Niespodzianka na lirze


Lira turecka nie jest szczególnie popularną walutą. Jednak piszemy o niej, dlatego że pomimo jej wagi dla polskiej gospodarki dzieje się tam ostatnio bardzo dużo. Wczoraj np. prezydent Erdogan na ostatniej konferencji prasowej zapowiedział nowy program mający zachęcić obywateli do inwestowania w lirze. Polegać on będzie na wyrównywaniu strat lokat w lirze względem tych walutowych. Analitycy szybko zwrócili uwagę, że to prosta droga do rozpędzenia drukarek do absurdu. Raz bowiem trzeba będzie wyrównać obywatelom oszczędności i utrata wartości pieniądza może być trudna do zatrzymania. Wątpliwe jest, by czymś takim przejmowano się w kraju, gdzie obniża się stopy procentowe, by walczyć z inflacją. Skoro rozwiązanie to ma spowodować katastrofę, to pewnie lira słabnie? Nic bardziej mylnego. Inwestorzy grający na osłabienie liry wpadli w panikę, obywatele masowo sprzedawali dolara, a kurs liry w ciągu 24h w szczytowym momencie umacniał się o 35%, zawstydzając nawet rynek kryptowalut.

Wraca strach na rynki

Rozwój koronawirusa w wariancie Omikron okazuje się silniejszy, niż dotychczas sądzono. Widać to przynajmniej po przedłużających się restrykcjach w kolejnych państwach. Z perspektywy Polski możemy tego nie odczuwać, natomiast kolejne kraje nakładają bardzo silne obostrzenia. To właśnie one są podstawą do korekty zapotrzebowania na ropę. W rezultacie w poniedziałek baryłka ropy w szczytowym momencie taniała o niemal 4 dolary. Dzisiaj po korekcie w górę wciąż jest 1,5 dolara poniżej piątkowego zamknięcia. Nie zmienia to faktu, że jeszcze we wspomniany piątek dane z USA mówiły o rosnącej liczbie odwiertów, co może sugerować dobre perspektywy dla tego rynku. Długoterminowe ceny kontraktów na ropę są jednak niższe niż obecnie, co wskazuje na oczekiwania stabilizacji cen.

Dobre dane z Polski

Wczoraj poznaliśmy dane na temat produkcji przemysłowej w Polsce. Wzrosła ona o 15,2% w ujęciu rocznym.

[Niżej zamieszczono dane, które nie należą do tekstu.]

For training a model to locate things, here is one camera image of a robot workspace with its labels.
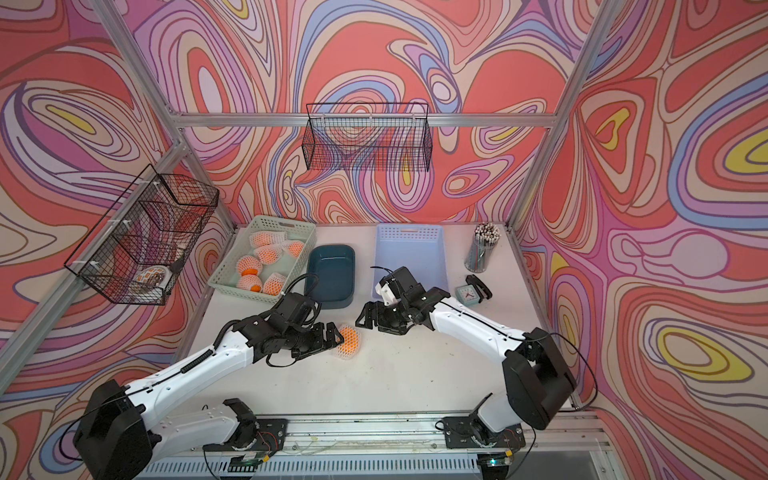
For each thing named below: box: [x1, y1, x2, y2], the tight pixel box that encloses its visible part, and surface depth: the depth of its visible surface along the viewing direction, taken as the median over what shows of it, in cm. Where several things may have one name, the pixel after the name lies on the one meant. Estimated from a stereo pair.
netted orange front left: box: [236, 274, 263, 293], surface depth 97 cm
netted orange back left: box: [249, 231, 286, 247], surface depth 110 cm
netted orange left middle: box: [236, 255, 263, 277], surface depth 101 cm
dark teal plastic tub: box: [307, 244, 355, 310], surface depth 107 cm
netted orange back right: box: [288, 240, 305, 258], surface depth 109 cm
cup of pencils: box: [464, 222, 501, 274], surface depth 97 cm
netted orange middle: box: [254, 244, 283, 265], surface depth 107 cm
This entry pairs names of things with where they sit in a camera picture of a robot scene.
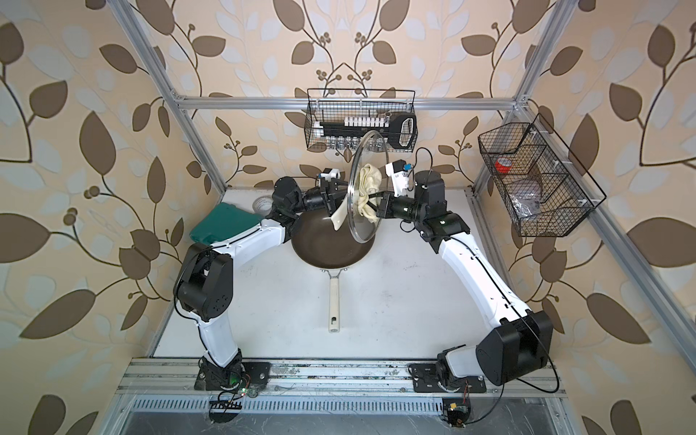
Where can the back wire basket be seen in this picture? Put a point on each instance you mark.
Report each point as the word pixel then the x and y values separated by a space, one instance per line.
pixel 338 118

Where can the dark frying pan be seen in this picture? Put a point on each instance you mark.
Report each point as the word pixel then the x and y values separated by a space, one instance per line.
pixel 317 243

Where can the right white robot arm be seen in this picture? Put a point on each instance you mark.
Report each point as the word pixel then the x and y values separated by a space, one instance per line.
pixel 517 345

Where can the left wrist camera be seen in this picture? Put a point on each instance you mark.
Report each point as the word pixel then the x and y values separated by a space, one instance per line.
pixel 330 174

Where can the clear tape roll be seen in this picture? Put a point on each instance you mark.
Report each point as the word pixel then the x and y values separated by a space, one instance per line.
pixel 262 206

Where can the aluminium mounting rail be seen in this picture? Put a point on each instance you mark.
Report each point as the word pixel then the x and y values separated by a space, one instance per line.
pixel 333 387

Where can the yellow cleaning cloth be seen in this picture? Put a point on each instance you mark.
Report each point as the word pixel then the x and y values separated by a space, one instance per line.
pixel 369 181

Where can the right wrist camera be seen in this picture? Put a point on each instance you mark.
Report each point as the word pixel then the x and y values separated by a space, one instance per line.
pixel 399 172

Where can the black socket tool set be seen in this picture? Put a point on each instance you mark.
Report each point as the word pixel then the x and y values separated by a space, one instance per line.
pixel 399 129

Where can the wire basket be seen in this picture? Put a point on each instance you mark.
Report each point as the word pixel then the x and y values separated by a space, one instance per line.
pixel 338 118
pixel 569 192

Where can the clear plastic bag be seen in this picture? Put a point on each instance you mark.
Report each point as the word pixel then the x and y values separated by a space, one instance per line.
pixel 525 197

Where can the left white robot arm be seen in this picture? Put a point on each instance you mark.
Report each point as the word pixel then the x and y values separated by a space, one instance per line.
pixel 204 289

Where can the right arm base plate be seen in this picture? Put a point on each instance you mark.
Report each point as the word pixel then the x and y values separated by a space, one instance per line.
pixel 437 378

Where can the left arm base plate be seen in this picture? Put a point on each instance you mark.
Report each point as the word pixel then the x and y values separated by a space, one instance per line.
pixel 233 378

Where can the green plastic tool case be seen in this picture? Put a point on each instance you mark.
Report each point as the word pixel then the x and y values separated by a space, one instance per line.
pixel 223 222

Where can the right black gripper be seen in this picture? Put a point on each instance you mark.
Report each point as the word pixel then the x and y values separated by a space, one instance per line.
pixel 385 209

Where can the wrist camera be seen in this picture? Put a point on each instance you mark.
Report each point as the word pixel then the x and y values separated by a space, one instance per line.
pixel 330 174
pixel 399 172

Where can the right wire basket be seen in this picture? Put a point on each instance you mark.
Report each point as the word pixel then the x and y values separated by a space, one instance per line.
pixel 569 192

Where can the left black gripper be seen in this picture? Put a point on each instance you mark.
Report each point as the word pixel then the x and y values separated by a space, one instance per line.
pixel 325 198

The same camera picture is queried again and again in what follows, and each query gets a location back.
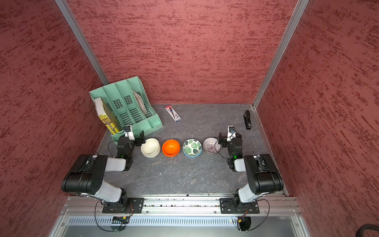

To nie tylko bardzo dobry wynik, ale również rezultat wyraźnie powyżej oczekiwań wynoszących 8,5%. Jak widać, polska gospodarka ma się zupełnie dobrze, a polityka powodująca osłabienie lokalnej waluty z pewnością jej nie przeszkadza. Po tych danych złoty wczoraj zyskiwał na wartości, a dzisiaj jest najsilniejszy względem euro od środy. Nie można tego samego powiedzieć względem franka, gdyż strach przed Omikronem spowodował kolejne umocnienia tej waluty.

Dzisiaj w kalendarzu danych makroekonomicznych brak ważnych odczytów.